3. Nutrients That Support Digestion
Another reason why regular consumption of bone broth is ideal for helping with digestion is because it is loaded with the necessary minerals to aid digestion. Zinc and calcium are especially important in this regard, according to experts.
Calcium provides strong support for the gut by increasing hydroxychloric acid secretion and decreasing gastric motility and intestinal permeability,” explains Dr. Davenport. Calcium is also needed to help digest the carbohydrates in bone broth, but most of this occurs naturally in meat (not surprisingly since the broth originates from animals). Iron plays a crucial role in blood clotting and transporting oxygen in our bodies.
Iron’s functions range from supporting red blood cell production in the marrow and protecting against hemolysis in the spleen to regulating metabolism in the intestine and lungs in response to COVID-19 infection,” explains Dr.
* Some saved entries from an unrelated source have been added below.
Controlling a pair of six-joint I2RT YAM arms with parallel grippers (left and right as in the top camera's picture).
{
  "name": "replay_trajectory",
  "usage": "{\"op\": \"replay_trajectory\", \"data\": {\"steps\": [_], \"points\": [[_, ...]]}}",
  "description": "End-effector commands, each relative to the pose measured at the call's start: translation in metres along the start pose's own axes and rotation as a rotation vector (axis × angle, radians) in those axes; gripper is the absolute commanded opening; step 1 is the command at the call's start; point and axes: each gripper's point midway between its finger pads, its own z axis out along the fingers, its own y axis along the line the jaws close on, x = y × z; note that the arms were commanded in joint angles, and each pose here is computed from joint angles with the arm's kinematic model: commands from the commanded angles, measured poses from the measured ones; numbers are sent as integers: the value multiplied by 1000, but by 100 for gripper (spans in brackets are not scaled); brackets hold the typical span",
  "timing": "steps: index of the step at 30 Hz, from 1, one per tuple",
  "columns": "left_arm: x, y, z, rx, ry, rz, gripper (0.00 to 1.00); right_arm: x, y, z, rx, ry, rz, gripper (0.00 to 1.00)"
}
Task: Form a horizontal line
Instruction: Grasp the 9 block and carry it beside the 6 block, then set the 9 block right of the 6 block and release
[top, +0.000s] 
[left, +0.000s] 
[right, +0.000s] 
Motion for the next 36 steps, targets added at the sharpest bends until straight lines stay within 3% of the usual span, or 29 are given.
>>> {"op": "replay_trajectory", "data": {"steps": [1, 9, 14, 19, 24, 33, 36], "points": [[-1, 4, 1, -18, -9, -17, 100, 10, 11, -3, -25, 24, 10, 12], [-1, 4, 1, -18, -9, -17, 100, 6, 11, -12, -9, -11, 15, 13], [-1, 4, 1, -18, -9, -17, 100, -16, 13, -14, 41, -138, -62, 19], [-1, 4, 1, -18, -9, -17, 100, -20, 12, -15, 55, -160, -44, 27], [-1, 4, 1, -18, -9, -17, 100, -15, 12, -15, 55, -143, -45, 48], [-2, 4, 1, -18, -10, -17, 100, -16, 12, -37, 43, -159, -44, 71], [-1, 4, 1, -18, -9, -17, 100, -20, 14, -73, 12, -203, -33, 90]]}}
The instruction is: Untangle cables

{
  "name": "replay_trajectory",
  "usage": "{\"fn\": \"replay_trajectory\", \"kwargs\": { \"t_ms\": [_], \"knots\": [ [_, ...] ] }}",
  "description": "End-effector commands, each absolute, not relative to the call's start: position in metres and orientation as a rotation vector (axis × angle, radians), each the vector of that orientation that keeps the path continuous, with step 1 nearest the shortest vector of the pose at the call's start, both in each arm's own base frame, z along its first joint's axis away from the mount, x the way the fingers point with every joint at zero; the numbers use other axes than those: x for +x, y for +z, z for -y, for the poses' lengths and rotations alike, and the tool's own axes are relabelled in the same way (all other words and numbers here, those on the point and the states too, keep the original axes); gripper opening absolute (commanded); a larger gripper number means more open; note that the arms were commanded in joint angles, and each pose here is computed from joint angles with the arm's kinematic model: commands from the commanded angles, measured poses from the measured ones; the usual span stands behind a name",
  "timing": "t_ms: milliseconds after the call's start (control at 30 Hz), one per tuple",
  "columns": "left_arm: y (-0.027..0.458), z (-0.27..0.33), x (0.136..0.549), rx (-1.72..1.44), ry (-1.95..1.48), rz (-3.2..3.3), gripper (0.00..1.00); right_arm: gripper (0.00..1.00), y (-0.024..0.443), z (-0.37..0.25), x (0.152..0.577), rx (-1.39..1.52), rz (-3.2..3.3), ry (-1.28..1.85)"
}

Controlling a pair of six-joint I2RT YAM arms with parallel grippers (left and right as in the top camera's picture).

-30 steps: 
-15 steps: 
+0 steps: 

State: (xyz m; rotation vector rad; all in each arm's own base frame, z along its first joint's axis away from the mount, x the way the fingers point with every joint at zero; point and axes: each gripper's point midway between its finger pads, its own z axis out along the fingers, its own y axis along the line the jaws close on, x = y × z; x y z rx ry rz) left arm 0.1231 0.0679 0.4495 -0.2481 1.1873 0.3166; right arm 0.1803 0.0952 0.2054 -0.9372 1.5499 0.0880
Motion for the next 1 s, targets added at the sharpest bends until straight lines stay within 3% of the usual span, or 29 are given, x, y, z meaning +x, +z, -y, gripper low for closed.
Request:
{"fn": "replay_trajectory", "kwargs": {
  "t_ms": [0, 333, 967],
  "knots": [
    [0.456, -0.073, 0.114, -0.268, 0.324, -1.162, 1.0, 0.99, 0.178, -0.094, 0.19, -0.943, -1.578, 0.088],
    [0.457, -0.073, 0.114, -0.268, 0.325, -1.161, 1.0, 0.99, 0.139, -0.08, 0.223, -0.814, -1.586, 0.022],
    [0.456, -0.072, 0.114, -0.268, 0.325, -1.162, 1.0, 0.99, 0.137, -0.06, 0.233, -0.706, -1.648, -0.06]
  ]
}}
Davenport. “Since we are more likely to absorb less copper from animal sources, such as meat, bone broth is recommended,” adds Dr. Davis. Like vitamin B6, vitamin E is required for cellular functions, including energy production.
Vitamin K is an essential cofactor needed for hormones involved in cell division and mitotic protein synthesis. Together, these nutrients can aid digestion, so when consumed regularly they can provide long term benefits to your system.
4. Antioxidants
Bone broth can also offer some protection against oxidative stress caused by oxidants. High levels of reactive oxygen species in the bloodstream cause heart disease, cancer, stroke and neurological issues, among many other problems.
Most research suggests that bone broth can help reduce this risk in people who consume moderate amounts, depending on certain factors such as genetics. Other possible mechanisms can include calcium and zinc, which have been shown to increase antioxidant defenses throughout the body.
Because all the nutrients are located in the broth itself, their impact is immediately felt as soon as you eat, making it easier than other forms of nutrition to ensure adequate absorption.
5. Energy Booster
The main ingredient in bone broth is often liquid, specifically water, which makes it easy to drink throughout the day without having to think too hard about it. Although it has additional calories and sodium, it’s relatively inexpensive and readily available in most grocery stores, thus making it an accessible option for customers who could otherwise struggle to afford a meal.
Another bonus of drinking this is that it’s a great way to replenish electrolytes lost during exercise, as well as provide an extra boost of hydration (water and electrolytes are two of the biggest contributors to fatigue after exerting yourself strenuously). Along with flavor, the addition of electrolyte solutions like the ones listed below can be beneficial in a number of ways.
Calcium can help replenish electrolytes lost via sweat, while zinc can help increase blood flow for muscle contractions. Zinc has been shown to benefit mood and sleep patterns, and electrolytes like potassium can enhance overall stamina. All of these factors can play into increased productivity and overall effectiveness of every worker, whether you’re looking to gain a few days’ worth of work done over time, or you want to continue to feel sharp despite feeling a bit tired.